100-year-old Mae Warner, from her senior living community in Bryn Mawr, enjoys talking about her service during World War II.

“I was in high school, class of ’42,” Warner said. “When we graduated, everyone wanted to join at first. So I thought: I want to join too.”

Although women were not allowed to serve in combat roles during the war, they could take on military responsibilities in other ways and in all sectors.

WWII veteran Mae Warner

CBS Philadelphia


“We had women coming into the service and they had different names,” Warner said. “The WAVES for the Navy, the Army had the WAACS and the Coast Guard had the SPARS.”

An acronym for the Coast Guard motto, “Semper Paratus – Always Ready,” Warner said the women of SPARS “had to replace a man so he could go to war.”

From 1942 to 1946, more than 10,000 women volunteered for service in the SPARS program, including Warner.

“It was intentional at the time,” she explained.

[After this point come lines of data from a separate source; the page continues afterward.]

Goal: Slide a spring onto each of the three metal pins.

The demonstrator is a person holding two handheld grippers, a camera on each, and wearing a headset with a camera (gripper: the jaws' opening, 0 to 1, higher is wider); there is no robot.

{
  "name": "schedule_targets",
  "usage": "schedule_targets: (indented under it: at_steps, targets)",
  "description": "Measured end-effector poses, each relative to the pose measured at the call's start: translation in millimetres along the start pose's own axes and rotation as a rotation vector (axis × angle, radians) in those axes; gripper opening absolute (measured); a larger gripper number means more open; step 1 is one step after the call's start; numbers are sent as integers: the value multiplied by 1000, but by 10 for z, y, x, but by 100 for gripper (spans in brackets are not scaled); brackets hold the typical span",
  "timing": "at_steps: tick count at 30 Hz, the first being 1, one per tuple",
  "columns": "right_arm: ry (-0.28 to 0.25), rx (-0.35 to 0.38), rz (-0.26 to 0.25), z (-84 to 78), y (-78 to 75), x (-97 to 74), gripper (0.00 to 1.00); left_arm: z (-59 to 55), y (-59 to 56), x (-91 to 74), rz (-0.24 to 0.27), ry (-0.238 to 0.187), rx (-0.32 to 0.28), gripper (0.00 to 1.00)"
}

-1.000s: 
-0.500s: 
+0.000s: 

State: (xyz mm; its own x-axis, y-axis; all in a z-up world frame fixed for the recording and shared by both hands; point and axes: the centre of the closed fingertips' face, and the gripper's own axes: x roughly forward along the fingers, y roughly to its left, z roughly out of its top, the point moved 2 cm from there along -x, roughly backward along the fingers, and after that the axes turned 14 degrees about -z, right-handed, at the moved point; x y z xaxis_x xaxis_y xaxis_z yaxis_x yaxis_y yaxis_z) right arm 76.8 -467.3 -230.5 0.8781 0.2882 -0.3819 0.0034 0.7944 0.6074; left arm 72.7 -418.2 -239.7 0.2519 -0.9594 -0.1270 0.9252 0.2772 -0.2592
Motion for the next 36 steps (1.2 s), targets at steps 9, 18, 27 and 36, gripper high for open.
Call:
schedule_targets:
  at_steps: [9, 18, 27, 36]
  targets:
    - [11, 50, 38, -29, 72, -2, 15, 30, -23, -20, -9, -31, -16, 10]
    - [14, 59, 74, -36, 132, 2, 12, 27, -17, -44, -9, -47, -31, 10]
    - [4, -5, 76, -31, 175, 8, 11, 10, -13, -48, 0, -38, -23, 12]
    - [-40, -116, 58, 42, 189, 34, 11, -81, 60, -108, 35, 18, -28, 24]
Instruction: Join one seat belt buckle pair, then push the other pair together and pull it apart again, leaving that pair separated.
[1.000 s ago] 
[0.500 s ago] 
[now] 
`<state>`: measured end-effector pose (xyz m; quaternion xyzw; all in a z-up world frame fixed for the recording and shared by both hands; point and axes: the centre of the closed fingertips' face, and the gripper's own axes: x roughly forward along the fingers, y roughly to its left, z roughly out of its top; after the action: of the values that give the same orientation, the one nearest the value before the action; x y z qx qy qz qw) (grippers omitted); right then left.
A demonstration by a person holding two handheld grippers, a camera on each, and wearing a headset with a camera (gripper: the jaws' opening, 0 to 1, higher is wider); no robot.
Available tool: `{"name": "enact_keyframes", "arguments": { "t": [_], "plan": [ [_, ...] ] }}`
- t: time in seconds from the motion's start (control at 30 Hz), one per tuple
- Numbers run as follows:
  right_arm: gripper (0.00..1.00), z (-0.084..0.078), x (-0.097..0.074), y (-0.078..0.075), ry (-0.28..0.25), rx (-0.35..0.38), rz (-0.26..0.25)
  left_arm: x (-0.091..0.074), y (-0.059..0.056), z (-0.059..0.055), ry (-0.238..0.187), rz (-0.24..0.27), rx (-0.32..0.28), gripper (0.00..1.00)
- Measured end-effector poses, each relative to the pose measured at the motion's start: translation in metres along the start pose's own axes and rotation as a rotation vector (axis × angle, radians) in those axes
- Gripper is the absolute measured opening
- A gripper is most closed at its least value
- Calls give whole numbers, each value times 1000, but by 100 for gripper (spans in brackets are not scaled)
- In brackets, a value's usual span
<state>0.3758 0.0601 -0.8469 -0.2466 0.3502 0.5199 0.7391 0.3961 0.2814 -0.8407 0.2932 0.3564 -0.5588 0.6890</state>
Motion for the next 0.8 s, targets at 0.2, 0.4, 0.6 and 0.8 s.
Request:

Warner left the Pittsburgh suburb of Sewickley, Pennsylvania, for basic training in Palm Beach.

Mae Warner

CBS Philadelphia


Eventually, Warner was stationed in Charleston, South Carolina, where she and other members of SPARS kept the Coast Guard stations running.

Warner described her time in the service as a “wonderful experience during a terrible time in that century.”

“I’m just glad I could be there,” she said. “Even if I had to wait until I was twenty.”

Warner and a dozen other veterans will be honored Veterans Day at the Mansion at Rosemont senior living home.